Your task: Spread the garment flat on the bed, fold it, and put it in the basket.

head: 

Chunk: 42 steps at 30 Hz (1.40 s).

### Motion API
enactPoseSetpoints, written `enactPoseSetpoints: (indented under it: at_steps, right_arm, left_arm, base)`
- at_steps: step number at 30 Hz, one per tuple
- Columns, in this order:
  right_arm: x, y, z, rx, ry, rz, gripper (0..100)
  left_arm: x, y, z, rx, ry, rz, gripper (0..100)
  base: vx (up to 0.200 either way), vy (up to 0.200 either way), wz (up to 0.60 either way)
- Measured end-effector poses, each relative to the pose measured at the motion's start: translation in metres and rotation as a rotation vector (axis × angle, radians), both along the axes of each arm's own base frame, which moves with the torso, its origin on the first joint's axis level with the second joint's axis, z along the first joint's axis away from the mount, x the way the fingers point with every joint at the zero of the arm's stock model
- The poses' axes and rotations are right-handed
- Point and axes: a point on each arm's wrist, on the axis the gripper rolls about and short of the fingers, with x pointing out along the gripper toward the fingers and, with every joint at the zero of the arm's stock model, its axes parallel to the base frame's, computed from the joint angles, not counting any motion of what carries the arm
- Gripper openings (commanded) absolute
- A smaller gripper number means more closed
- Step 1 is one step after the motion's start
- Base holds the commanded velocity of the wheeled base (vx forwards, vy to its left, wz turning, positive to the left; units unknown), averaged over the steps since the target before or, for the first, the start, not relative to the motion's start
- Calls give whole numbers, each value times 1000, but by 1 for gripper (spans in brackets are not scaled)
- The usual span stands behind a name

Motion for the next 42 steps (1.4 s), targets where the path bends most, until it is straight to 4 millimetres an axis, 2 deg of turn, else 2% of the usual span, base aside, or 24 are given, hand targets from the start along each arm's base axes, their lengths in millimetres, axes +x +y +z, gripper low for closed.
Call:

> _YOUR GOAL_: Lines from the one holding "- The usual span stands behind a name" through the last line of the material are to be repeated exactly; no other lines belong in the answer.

> _RESPONSE TO THIS EXERCISE_:
- The usual span stands behind a name

Motion for the next 42 steps (1.4 s), targets where the path bends most, until it is straight to 4 millimetres an axis, 2 deg of turn, else 2% of the usual span, base aside, or 24 are given, hand targets from the start along each arm's base axes, their lengths in millimetres, axes +x +y +z, gripper low for closed.
Call:

No additional response is required.